╭─ DATA SHOWN

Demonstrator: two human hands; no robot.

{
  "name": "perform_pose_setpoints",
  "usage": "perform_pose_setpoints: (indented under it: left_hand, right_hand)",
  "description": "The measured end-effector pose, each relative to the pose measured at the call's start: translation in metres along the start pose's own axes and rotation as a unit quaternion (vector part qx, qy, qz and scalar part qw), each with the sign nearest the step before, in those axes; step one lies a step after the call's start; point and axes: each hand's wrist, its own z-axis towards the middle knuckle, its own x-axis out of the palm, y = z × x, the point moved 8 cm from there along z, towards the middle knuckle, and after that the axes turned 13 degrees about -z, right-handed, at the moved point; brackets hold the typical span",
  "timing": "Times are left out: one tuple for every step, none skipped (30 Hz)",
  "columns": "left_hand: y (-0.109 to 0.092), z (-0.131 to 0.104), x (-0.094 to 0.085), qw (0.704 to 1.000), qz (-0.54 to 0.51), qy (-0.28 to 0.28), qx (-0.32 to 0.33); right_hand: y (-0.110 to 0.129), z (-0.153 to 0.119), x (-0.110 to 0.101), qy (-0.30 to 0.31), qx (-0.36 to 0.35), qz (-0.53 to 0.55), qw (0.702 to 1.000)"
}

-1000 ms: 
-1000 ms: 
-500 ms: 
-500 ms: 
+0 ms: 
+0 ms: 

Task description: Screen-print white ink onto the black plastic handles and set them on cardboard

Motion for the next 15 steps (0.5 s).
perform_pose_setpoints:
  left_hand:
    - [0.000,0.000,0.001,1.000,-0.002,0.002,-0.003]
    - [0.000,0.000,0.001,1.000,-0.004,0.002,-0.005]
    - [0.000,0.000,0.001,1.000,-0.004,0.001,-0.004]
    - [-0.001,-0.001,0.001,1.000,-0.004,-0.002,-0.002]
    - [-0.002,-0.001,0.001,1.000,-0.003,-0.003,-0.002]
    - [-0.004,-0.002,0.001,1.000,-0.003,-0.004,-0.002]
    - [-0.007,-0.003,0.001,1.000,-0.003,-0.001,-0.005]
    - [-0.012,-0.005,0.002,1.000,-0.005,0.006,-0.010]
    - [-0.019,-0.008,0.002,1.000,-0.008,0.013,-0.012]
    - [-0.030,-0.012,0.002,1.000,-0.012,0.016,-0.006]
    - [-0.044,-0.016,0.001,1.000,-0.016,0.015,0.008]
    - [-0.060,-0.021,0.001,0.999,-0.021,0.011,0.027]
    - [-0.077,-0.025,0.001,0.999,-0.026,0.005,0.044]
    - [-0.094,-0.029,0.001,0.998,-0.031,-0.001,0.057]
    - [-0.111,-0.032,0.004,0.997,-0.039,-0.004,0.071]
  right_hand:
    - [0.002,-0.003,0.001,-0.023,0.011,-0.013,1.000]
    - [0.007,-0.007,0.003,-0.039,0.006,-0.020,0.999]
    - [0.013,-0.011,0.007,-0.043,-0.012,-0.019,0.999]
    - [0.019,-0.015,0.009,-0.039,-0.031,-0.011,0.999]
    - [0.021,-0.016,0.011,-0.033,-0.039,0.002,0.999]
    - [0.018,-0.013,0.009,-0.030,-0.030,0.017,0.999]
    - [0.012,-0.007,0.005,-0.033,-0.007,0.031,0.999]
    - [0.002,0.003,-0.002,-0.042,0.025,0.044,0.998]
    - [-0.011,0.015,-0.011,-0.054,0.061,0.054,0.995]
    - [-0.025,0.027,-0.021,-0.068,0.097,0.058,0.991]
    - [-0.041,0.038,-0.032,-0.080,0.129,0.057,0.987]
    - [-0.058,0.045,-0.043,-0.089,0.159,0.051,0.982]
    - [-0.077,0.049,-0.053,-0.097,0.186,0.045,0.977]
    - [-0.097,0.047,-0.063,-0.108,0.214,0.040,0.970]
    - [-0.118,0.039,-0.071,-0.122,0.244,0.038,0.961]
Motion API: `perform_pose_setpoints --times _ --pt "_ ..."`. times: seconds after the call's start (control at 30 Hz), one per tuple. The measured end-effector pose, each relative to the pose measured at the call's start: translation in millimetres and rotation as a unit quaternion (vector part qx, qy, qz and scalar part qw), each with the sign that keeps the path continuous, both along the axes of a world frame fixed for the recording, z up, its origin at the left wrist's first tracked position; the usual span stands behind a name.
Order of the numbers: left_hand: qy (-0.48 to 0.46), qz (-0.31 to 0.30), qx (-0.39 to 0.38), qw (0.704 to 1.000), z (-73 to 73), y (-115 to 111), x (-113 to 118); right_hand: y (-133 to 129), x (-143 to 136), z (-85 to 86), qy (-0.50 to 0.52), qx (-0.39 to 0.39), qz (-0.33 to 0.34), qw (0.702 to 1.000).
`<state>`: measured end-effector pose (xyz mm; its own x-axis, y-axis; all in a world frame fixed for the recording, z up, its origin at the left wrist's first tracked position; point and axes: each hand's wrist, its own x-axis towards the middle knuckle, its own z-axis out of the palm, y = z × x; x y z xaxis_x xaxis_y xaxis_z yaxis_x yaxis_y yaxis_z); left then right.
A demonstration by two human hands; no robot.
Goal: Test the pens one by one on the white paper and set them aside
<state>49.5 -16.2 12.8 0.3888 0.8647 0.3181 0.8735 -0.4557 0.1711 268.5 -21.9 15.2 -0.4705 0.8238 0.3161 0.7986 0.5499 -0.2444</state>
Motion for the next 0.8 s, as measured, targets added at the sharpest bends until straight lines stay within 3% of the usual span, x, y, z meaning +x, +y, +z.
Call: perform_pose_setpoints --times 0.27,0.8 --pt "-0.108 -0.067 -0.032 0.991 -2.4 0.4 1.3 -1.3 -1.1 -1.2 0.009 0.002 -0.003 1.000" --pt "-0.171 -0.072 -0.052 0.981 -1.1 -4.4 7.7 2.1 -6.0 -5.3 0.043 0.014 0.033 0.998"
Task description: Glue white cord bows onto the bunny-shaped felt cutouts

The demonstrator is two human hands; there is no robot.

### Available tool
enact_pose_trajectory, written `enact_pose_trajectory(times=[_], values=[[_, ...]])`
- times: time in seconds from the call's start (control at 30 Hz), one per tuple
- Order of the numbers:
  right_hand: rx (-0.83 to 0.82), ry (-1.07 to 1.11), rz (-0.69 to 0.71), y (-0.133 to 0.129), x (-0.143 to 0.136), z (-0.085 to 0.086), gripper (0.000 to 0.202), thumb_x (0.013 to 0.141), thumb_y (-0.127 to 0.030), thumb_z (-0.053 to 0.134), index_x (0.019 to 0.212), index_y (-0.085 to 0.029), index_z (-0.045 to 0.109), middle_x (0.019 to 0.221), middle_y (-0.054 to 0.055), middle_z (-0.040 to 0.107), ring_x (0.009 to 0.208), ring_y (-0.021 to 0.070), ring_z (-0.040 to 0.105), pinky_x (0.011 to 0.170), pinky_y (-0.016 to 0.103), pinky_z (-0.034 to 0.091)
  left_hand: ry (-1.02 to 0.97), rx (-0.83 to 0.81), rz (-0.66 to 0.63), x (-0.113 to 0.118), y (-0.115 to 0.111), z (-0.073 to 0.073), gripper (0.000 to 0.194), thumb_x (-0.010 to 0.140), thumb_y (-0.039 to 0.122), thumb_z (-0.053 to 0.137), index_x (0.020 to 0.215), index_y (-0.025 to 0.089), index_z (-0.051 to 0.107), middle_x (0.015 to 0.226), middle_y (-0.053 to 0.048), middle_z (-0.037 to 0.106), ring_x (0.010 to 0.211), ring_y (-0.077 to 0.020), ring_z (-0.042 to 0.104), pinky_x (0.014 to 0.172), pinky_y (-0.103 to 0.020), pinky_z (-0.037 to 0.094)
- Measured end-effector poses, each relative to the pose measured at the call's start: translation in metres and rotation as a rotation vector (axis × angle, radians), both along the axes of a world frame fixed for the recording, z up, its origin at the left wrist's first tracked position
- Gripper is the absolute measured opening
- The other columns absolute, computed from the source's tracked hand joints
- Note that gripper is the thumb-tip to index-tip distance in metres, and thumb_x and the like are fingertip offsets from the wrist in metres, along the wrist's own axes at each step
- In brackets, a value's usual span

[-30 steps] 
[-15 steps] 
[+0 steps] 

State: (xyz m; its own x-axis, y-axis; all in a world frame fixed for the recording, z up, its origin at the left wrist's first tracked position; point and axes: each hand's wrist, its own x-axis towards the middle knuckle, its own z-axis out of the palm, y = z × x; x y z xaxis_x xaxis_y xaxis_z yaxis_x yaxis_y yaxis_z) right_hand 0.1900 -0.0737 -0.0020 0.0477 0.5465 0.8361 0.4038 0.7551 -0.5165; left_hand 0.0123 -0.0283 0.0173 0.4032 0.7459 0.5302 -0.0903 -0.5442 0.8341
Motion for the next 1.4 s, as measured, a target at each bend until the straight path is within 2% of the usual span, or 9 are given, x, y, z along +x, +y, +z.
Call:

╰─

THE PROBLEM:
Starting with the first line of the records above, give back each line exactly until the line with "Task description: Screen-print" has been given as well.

PROBLEM SOLUTION:
Demonstrator: two human hands; no robot.

{
  "name": "perform_pose_setpoints",
  "usage": "perform_pose_setpoints: (indented under it: left_hand, right_hand)",
  "description": "The measured end-effector pose, each relative to the pose measured at the call's start: translation in metres along the start pose's own axes and rotation as a unit quaternion (vector part qx, qy, qz and scalar part qw), each with the sign nearest the step before, in those axes; step one lies a step after the call's start; point and axes: each hand's wrist, its own z-axis towards the middle knuckle, its own x-axis out of the palm, y = z × x, the point moved 8 cm from there along z, towards the middle knuckle, and after that the axes turned 13 degrees about -z, right-handed, at the moved point; brackets hold the typical span",
  "timing": "Times are left out: one tuple for every step, none skipped (30 Hz)",
  "columns": "left_hand: y (-0.109 to 0.092), z (-0.131 to 0.104), x (-0.094 to 0.085), qw (0.704 to 1.000), qz (-0.54 to 0.51), qy (-0.28 to 0.28), qx (-0.32 to 0.33); right_hand: y (-0.110 to 0.129), z (-0.153 to 0.119), x (-0.110 to 0.101), qy (-0.30 to 0.31), qx (-0.36 to 0.35), qz (-0.53 to 0.55), qw (0.702 to 1.000)"
}

-1000 ms: 
-1000 ms: 
-500 ms: 
-500 ms: 
+0 ms: 
+0 ms: 

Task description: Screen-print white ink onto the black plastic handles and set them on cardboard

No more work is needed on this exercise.